Richard Guiney, the CEO of Dublin Town, whose organisation picks up needles right across the capital, said that discarded syringes used to be a sight predominantly seen in areas north of the Liffey, but that is no longer the case.
"There's no doubt that drugs are an issue in the city, everybody knows that but what we need is a constructive solution that works for everyone," Mr Guiney told the Herald.
However, the Dublin Town CEO believes that a new approach is needed to tackle the issue which addresses the needs of drug users as well as tourists and workers who travel into the city everyday.
"Vulnerable people need to be looked after. We've looked at solutions all over the world and looked at where various strategies have worked."
Mr Guiney recently travelled to New York to meet with the Time Square Alliance and the commander of the New York Police Department to see how they addressed the drug problem in their city.
"They didn't attribute improvements to a zero-tolerance approach but instead to assertive outreach and a large emphasis on housing-first and this worked very successfully," Mr Guiney said.
As part of the 20-Point Homeless Action Plan, presented by Environment Minister Alan Kelly last December, a number of proposals were set out to deal with the issue of addiction within the homeless community.
One plan was to establish a multi-service centre in the capital, a draft proposal for this is currently being worked on.
Furthermore, following the homeless summit, a high-ranking member of An Garda Siochana and a senior executive in DCC went out on to the streets of Dublin late at night asking rough-sleepers if they needed specific help with an addiction problem.
Today's figures come after Taoiseach Enda Kenny himself came across a pile of used needles, while out with the homeless last December.

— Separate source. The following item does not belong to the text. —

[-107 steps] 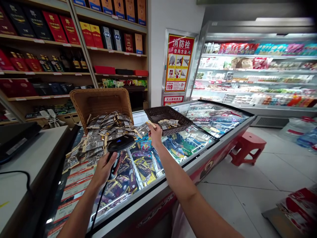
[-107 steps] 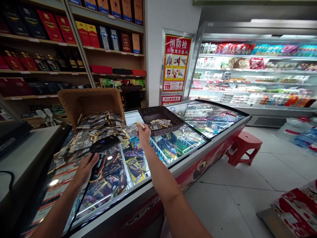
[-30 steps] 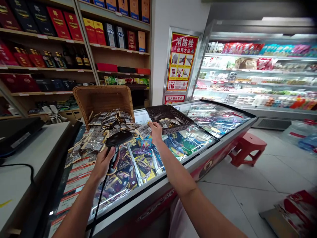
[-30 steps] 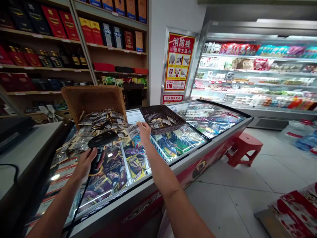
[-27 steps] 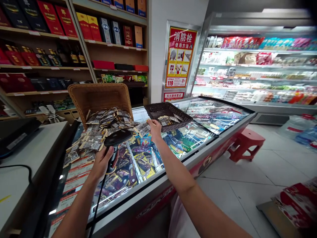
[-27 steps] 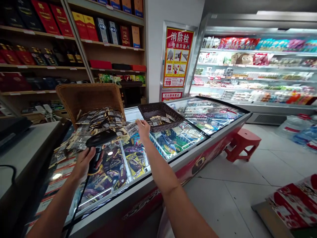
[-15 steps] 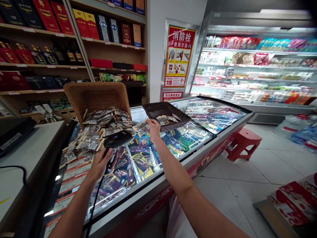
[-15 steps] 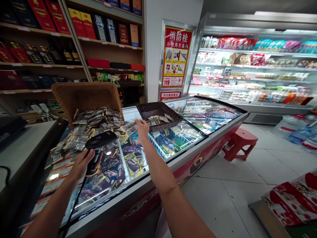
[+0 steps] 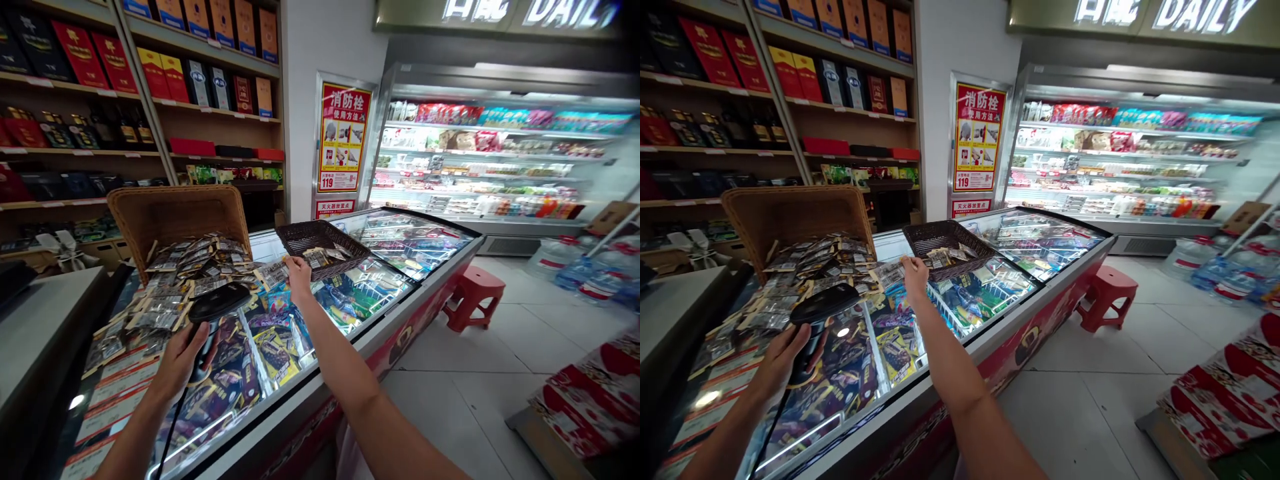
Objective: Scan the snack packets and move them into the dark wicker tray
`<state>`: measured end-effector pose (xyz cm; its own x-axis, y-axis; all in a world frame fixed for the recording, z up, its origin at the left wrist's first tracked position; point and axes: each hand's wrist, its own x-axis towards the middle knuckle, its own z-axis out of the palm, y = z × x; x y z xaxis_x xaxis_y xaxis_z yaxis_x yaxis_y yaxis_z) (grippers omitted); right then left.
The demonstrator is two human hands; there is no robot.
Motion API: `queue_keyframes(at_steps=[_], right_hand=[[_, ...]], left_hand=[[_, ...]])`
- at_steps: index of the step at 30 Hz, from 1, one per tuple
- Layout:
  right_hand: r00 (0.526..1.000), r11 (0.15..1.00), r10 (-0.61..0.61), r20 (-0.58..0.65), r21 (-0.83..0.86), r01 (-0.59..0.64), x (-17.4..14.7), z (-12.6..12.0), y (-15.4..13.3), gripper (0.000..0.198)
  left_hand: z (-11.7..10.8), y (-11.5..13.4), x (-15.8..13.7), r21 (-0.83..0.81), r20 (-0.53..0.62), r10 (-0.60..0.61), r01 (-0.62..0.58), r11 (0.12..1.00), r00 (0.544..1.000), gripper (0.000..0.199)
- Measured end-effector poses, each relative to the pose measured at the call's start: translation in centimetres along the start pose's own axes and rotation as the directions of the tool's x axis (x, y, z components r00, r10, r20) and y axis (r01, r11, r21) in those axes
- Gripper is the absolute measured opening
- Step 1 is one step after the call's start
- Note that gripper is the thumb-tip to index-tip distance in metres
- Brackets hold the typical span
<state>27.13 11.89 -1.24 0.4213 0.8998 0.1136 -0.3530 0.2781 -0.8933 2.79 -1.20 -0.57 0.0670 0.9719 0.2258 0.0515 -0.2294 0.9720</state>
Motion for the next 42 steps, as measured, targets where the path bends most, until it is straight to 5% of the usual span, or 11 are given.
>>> queue_keyframes(at_steps=[9, 14, 17, 20, 24, 27, 30, 32, 35, 38, 42], right_hand=[[0.957, 0.919, -0.218, -0.194, 0.288, 0.268, 4.2, -1.9, -0.6, 0.035], [0.994, 0.913, -0.099, -0.043, 0.393, 0.108, 3.7, -1.5, 0.1, 0.035], [0.987, 0.968, -0.125, 0.104, 0.230, 0.098, 2.2, -0.7, 1.4, 0.031], [0.957, 0.952, -0.165, 0.240, -0.214, 0.218, 0.7, 1.0, 2.7, 0.021], [0.862, 0.490, -0.205, 0.464, -0.713, 0.501, -0.4, 5.3, 4.1, 0.023], [0.783, 0.143, -0.194, 0.591, -0.772, 0.619, -0.6, 9.0, 5.3, 0.029], [0.740, -0.033, -0.145, 0.657, -0.751, 0.660, -0.4, 11.7, 6.5, 0.023], [0.751, 0.024, -0.144, 0.645, -0.756, 0.654, -0.4, 12.4, 7.0, 0.024], [0.779, 0.295, -0.257, 0.572, -0.721, 0.627, -1.0, 12.0, 6.5, 0.024], [0.760, 0.551, -0.376, 0.530, -0.531, 0.644, -2.3, 9.8, 4.6, 0.017], [0.759, 0.704, -0.426, 0.492, -0.346, 0.620, -3.9, 5.6, 1.6, 0.031]], left_hand=[[-2.4, -1.6, 2.1, -0.118, -0.087, -0.089, 0.078, 0.990, 0.992, 0.054], [-2.4, 0.3, 2.0, -0.179, -0.194, -0.051, 0.015, 0.984, 0.980, 0.064], [-2.7, 1.3, 2.1, -0.261, -0.411, -0.033, -0.083, 0.962, 0.911, 0.059], [-3.3, 2.0, 2.0, -0.327, -0.581, -0.066, -0.159, 0.932, 0.811, 0.050], [-3.9, 1.7, 2.1, -0.376, -0.631, -0.098, -0.193, 0.906, 0.770, 0.049], [-4.0, 1.1, 2.4, -0.382, -0.614, -0.085, -0.201, 0.902, 0.785, 0.060], [-3.8, 0.7, 2.4, -0.380, -0.596, -0.075, -0.198, 0.904, 0.799, 0.068], [-3.5, 0.8, 2.3, -0.388, -0.588, -0.087, -0.186, 0.903, 0.805, 0.070], [-3.1, 1.4, 1.8, -0.414, -0.558, -0.095, -0.177, 0.893, 0.824, 0.069], [-2.6, 1.8, 1.4, -0.420, -0.531, -0.091, -0.169, 0.892, 0.842, 0.064], [-2.1, 1.9, 1.3, -0.399, -0.500, -0.082, -0.145, 0.905, 0.862, 0.062]])
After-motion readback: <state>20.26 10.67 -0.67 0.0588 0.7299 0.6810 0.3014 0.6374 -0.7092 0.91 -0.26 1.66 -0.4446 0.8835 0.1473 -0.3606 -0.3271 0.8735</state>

"We stopped the Taoiseach from walking on syringes in the Harcourt Street area, and he was taken aback by that, to see syringes, sleeping bags, bottles.
"When we explained they were needle spikes, he was taken aback," said Lord Mayor Christy Burke.
DCC was contacted about needle pricks two of their public domain staff received while collecting used syringes, but they did not respond to the query by the time of going to print.